=== WHAT THIS TASK INVOLVES ===
The material below must be output exactly, line for line.

=== DATA SHOWN ===
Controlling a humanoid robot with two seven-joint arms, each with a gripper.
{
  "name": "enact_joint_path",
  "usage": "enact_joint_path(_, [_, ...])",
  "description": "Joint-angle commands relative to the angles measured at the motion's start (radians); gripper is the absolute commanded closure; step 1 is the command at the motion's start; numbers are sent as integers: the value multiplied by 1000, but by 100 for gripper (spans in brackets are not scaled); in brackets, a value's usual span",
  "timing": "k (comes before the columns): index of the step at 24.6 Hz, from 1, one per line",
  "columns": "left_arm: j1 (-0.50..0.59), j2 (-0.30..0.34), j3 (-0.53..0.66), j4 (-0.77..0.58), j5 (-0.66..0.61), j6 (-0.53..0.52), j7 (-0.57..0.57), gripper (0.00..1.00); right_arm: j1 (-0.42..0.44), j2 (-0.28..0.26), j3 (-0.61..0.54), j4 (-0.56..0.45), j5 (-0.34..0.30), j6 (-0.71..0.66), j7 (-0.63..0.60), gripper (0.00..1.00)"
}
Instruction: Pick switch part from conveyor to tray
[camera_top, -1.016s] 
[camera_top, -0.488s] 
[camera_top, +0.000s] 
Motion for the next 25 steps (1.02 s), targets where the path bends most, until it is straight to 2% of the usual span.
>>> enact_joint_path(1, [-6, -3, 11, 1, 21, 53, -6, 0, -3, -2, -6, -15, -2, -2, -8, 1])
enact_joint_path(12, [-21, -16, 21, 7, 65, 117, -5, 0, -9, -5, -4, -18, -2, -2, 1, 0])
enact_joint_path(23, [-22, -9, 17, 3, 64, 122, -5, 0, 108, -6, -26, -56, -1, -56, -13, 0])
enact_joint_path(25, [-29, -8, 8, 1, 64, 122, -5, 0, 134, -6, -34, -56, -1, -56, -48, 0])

=== YOUR SOLUTION ===
Controlling a humanoid robot with two seven-joint arms, each with a gripper.
{
  "name": "enact_joint_path",
  "usage": "enact_joint_path(_, [_, ...])",
  "description": "Joint-angle commands relative to the angles measured at the motion's start (radians); gripper is the absolute commanded closure; step 1 is the command at the motion's start; numbers are sent as integers: the value multiplied by 1000, but by 100 for gripper (spans in brackets are not scaled); in brackets, a value's usual span",
  "timing": "k (comes before the columns): index of the step at 24.6 Hz, from 1, one per line",
  "columns": "left_arm: j1 (-0.50..0.59), j2 (-0.30..0.34), j3 (-0.53..0.66), j4 (-0.77..0.58), j5 (-0.66..0.61), j6 (-0.53..0.52), j7 (-0.57..0.57), gripper (0.00..1.00); right_arm: j1 (-0.42..0.44), j2 (-0.28..0.26), j3 (-0.61..0.54), j4 (-0.56..0.45), j5 (-0.34..0.30), j6 (-0.71..0.66), j7 (-0.63..0.60), gripper (0.00..1.00)"
}
Instruction: Pick switch part from conveyor to tray
[camera_top, -1.016s] 
[camera_top, -0.488s] 
[camera_top, +0.000s] 
Motion for the next 25 steps (1.02 s), targets where the path bends most, until it is straight to 2% of the usual span.
>>> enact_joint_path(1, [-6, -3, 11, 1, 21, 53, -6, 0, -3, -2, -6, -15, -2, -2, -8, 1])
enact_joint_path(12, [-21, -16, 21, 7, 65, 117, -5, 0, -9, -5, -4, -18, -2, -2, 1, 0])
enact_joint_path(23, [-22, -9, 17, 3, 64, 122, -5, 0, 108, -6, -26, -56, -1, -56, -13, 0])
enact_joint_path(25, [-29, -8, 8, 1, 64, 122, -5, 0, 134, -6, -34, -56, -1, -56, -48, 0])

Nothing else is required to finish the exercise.